Scroll Down

We Provide Various Solutions


  • Collaborative Solutions

We are the official robotics system integrator of Universal Robots, the world’s number one cobot supplier with a 60 percent market share.

  • Industrial Solutions

Industrial robots are automated, programmable robotic systems consisting of three or more axes and used in production. Industrial robots are usually large, stationary equipment designed for high-volume, extremely high-precision and rapid production. These robots have been widely used in many different industries for decades.
These robots can pose safety risks to workers, so they often require safety measures such as cages to keep people out of the robot’s work area.
Industrial robots can run faster, do more work in less time, therefore increase the return on investment.

Machine Vision and
Image Processing Technologies

As in many applications, humans provide an advantage over machines in terms of vision and image processing, adding flexibility and solving complex situations.
However, it excels in measuring and comparing a previously introduced product or condition, thanks to its machine vision, speed, accuracy and repeatability.
For example, on a production line, the machine vision system can inspect hundreds or even thousands of parts per minute; with the right camera resolution, library functions and optics, it can easily examine object details that are too small for the human eye to see.
At the same time, unlike mechanical control and measuring systems, thanks to the software library and programmability that runs behind, the system does not need to be changed completely and does not incur extra costs when changing parts or products.


Today, industrial and collaborative robot technology is quite advanced and has reached a certain level. All robots are to stand out in themselves with small differences and advantages. The most important factor that determines how consistently and efficiently the system works is the product feeding systems. In order for the robot or automatic system to work with any product, that part must be fed to the robot or machine. A mechanical arm or system cannot detect the part it is processing, where the part is, or whether it grasps the part in the right direction. A wide variety of feeding systems are available, and all of the methods have strengths and weaknesses to consider.

EOAT - Robot End Elements

Robot end elements are one of the most important factors that determine how consistently and efficiently robotic systems work. End members refer to equipment that interacts with parts and components, typically at the end of a robotic arm. EOAT provides specific functionality to the robot and can be modified to suit different applications and can even be designed to perform several operations simultaneously. In both cases, improvements in EOAT capabilities trigger and increase robotic capabilities at the right rate.

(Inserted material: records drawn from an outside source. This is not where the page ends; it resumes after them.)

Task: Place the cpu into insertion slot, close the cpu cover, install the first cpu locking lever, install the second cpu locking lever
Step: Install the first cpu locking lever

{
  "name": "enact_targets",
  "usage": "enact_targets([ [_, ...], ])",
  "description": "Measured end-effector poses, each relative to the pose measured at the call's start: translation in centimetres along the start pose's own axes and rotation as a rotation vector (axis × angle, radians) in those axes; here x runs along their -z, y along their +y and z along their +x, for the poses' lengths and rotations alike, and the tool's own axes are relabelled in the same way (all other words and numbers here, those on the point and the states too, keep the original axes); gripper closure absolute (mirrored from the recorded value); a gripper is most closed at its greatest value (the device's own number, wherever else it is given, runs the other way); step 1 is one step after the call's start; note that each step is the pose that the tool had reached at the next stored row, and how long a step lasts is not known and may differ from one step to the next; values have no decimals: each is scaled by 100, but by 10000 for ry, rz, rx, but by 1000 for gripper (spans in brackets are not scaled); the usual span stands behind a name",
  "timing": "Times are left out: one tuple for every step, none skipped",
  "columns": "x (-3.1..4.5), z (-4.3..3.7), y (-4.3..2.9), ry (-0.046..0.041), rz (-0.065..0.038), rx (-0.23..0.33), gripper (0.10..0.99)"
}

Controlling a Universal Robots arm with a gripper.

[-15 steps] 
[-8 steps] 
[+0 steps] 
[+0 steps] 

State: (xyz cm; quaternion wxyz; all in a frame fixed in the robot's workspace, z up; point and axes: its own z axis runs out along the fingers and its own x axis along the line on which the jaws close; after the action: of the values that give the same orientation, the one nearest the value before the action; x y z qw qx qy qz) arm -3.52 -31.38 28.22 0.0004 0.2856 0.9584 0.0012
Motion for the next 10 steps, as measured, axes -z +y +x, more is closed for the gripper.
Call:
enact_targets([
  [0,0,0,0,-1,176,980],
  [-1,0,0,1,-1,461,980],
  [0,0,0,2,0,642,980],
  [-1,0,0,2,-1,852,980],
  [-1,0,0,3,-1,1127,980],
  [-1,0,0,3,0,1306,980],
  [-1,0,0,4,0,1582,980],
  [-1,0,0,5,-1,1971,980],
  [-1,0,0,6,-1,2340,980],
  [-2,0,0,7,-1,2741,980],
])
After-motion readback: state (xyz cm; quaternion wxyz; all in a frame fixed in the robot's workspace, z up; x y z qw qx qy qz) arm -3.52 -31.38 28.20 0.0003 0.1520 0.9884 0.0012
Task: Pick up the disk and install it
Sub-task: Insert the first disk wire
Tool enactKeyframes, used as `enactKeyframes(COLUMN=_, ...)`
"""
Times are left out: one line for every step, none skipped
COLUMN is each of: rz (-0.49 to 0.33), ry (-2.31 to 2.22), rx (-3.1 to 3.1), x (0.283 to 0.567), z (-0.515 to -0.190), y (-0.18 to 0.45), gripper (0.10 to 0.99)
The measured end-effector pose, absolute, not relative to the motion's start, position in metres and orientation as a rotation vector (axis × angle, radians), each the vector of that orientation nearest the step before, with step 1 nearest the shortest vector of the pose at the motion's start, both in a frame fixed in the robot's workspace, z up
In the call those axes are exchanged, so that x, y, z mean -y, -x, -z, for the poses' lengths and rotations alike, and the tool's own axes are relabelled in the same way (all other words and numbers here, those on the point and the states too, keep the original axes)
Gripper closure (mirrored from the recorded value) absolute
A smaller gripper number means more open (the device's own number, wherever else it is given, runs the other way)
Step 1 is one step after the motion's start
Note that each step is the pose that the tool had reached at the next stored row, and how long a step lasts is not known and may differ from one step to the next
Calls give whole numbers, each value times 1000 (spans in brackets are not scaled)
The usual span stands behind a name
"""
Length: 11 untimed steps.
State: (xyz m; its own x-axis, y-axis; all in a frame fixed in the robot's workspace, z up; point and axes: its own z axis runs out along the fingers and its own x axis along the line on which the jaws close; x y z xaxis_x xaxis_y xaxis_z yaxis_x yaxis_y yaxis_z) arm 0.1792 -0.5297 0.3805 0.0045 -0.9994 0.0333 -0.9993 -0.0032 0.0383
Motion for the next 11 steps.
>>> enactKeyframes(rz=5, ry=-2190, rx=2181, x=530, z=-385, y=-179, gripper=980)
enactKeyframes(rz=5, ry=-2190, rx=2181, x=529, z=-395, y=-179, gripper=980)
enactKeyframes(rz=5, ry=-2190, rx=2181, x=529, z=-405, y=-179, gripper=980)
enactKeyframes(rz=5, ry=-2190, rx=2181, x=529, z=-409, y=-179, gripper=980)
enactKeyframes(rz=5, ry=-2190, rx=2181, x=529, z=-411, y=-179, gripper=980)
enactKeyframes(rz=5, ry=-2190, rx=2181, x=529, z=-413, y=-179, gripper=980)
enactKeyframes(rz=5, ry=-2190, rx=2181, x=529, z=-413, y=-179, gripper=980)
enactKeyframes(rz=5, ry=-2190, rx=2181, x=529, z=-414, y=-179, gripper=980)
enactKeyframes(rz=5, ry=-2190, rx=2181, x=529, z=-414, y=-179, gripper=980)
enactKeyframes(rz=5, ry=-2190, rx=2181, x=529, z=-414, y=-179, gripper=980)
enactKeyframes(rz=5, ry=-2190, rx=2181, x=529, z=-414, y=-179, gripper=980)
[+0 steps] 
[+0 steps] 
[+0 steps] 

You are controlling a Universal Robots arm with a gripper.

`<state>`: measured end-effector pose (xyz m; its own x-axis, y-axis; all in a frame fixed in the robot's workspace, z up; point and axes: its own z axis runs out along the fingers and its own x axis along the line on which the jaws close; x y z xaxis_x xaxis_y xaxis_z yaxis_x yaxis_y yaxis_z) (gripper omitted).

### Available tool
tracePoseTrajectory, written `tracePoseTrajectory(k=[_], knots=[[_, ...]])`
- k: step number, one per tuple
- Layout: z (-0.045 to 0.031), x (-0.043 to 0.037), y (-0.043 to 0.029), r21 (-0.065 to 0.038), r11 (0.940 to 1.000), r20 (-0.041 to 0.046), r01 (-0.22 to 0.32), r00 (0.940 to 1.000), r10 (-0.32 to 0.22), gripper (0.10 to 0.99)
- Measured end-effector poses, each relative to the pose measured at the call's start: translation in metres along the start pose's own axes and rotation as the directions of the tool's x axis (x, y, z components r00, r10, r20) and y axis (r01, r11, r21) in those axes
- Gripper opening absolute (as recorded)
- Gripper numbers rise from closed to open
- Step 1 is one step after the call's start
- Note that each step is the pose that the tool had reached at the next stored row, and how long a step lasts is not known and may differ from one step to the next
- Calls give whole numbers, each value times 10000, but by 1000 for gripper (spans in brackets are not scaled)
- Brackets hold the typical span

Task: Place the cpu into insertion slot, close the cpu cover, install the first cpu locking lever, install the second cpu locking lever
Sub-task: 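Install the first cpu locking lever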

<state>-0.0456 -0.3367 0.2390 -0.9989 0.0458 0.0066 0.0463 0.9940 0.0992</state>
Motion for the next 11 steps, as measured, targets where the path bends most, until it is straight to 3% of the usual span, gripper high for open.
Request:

It consists of an automatic production line, a transfer system and sequential workstations connected by an electrical control system. The product moves along the line according to the predefined production order and a certain operation is performed at each station.
Fully automatic production line is the realization of the production process completely or partially by means of mechanical equipment and automatic systems without the need for operators. In this way, operators are directed to value-added areas that will increase production efficiency, such as the control of automated lines and management of control panels, instead of being directly involved in the production stages.

Project and Factory Simulation

Visual aids such as drawings, plans and photographs, and later CAD drawings and 3D renders; have been the visualization tools that production planners and systems integrators have used for decades to define production design concepts. In the last few years, with Industry 4.0, these tools have combined with simulation technology and the Internet to turn into 3D manufacturing simulation technology. This technology processes different inputs and data together, such as CAD geometries and programming logic, and creates accurate visuals and simulations of these inputs, using production-specific simulation behaviors. In this way, it helps planning teams visualize and review factory environments, production design and performance in line with engineering information, reduces the risk of design errors and oversight, and enables more stakeholders to participate in the planning process.